Furthermore, the court gave no weight to the fact-finding of the legislature, instead of the customary great weight, or at least the benefit of the doubt, it is supposed to give to the legislature’s decision making, particularly regarding such a contentious and difficult issue.
The statute was an attempt by the legislature to find a balance between compensating victims of malpractice, protecting health care providers from excessive cost of medical malpractice insurance, and ensuring access to quality health care in the state. All those harmed by malpractice were guaranteed recovery of all their economic losses and medical expenses; it was only the unquantifiable damages of pain and suffering that were capped by the legislature. It strains credibility to state that enacting such a comprehensive medical injury compensation package, which includes caps on non-economic damages to minimize the flow of dollars out of the health care system, doesn’t “rationally advance a legitimate legislative objective.”
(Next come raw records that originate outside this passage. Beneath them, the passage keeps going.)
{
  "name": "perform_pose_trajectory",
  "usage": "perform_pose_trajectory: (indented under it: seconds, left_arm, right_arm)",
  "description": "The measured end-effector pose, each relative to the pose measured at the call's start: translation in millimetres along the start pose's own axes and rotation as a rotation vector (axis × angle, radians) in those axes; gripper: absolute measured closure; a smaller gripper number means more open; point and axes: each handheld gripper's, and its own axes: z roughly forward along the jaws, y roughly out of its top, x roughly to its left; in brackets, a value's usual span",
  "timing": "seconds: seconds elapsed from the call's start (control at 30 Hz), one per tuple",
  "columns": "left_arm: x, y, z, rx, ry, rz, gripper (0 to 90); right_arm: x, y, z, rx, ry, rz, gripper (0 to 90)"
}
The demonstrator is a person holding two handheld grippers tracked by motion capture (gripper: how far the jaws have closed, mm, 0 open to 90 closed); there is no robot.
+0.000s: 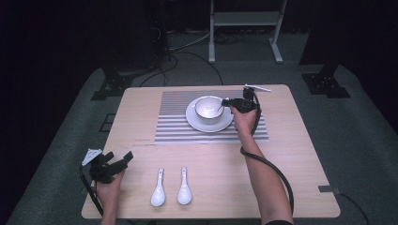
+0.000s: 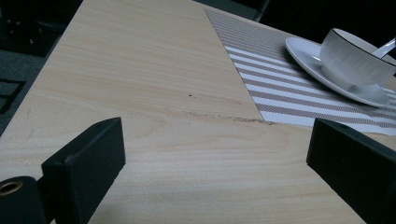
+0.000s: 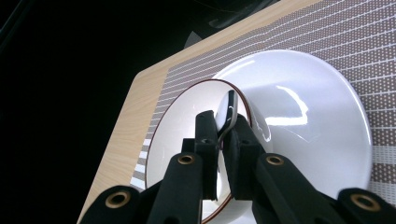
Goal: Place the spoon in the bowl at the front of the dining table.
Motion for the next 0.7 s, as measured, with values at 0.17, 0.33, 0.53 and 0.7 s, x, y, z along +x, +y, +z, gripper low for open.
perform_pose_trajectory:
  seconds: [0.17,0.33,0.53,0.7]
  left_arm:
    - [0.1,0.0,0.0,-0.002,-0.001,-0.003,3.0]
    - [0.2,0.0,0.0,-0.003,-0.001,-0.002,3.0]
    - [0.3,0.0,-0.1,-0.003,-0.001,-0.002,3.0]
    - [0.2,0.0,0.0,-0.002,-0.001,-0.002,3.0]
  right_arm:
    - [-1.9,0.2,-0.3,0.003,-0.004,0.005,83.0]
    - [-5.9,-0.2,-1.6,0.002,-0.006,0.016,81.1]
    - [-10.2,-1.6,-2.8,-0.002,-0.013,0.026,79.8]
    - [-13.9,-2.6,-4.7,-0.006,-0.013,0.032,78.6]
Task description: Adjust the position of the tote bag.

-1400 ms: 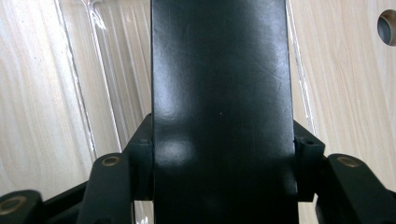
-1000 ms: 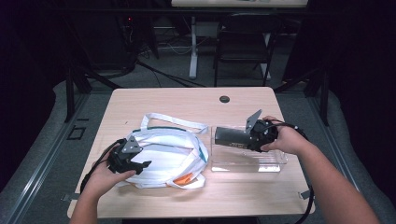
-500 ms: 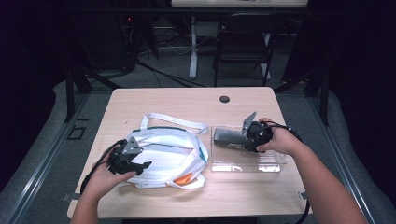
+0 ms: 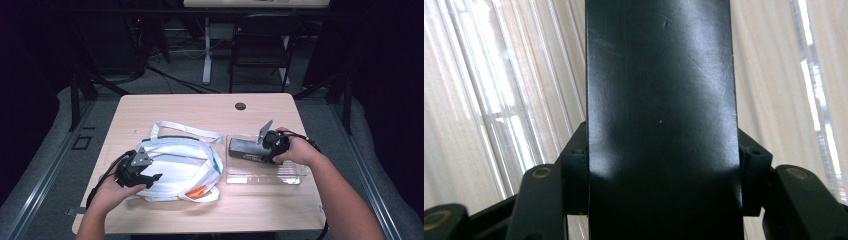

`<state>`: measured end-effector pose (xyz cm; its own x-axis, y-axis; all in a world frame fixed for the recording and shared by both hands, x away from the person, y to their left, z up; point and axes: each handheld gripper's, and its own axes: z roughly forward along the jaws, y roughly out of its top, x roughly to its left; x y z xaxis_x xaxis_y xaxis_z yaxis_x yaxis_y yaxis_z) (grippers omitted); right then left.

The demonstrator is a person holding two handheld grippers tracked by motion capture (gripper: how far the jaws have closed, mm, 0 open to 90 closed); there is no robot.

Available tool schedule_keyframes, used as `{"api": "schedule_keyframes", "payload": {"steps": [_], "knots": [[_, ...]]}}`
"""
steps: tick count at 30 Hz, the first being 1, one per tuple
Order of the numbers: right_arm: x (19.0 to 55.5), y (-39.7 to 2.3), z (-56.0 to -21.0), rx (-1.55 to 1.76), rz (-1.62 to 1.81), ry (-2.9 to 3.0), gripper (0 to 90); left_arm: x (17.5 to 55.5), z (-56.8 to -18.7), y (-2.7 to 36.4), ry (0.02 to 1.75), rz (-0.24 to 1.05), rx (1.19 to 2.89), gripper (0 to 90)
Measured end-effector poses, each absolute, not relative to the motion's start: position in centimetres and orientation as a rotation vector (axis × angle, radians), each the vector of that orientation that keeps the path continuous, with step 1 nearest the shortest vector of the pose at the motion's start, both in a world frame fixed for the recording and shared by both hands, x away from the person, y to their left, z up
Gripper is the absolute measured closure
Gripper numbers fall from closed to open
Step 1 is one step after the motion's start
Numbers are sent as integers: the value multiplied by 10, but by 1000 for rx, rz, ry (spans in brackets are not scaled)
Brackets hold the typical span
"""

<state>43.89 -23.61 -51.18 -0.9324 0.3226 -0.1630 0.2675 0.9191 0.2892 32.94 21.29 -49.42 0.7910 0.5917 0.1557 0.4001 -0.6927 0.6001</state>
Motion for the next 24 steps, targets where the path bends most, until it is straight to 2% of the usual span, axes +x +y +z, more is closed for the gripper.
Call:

The Wisconsin Supreme Court pledged its adherence to “to the concept of judicial restraint that cautions against substituting judicial opinions for the will of the legislature,” but it did exactly the opposite, tossing judicial restraint out the window to “make new law” by simply substituting its policy preferences for those of the legislature.
Wisconsin now joins Illinois and Ohio, along with a few other smaller states, in invalidating legislatively enacted caps on non-economic damages, in contrast to its neighboring states, Michigan and Indiana, which have declared the caps are constitutional.
The Wisconsin court decision may once again heighten public demand for federal action to lessen the burden of malpractice litigation, which is strongly espoused by the American Medical Association and a host of specialty societies, including the American College of Emergency Medicine, the Neurosurgeons, the Orthopedic Surgeons, and Obstetricians/Gynecologists, (see the web site for Doctors for Medical Liability Reform (DMLR) at www.protectpatientsnow.com)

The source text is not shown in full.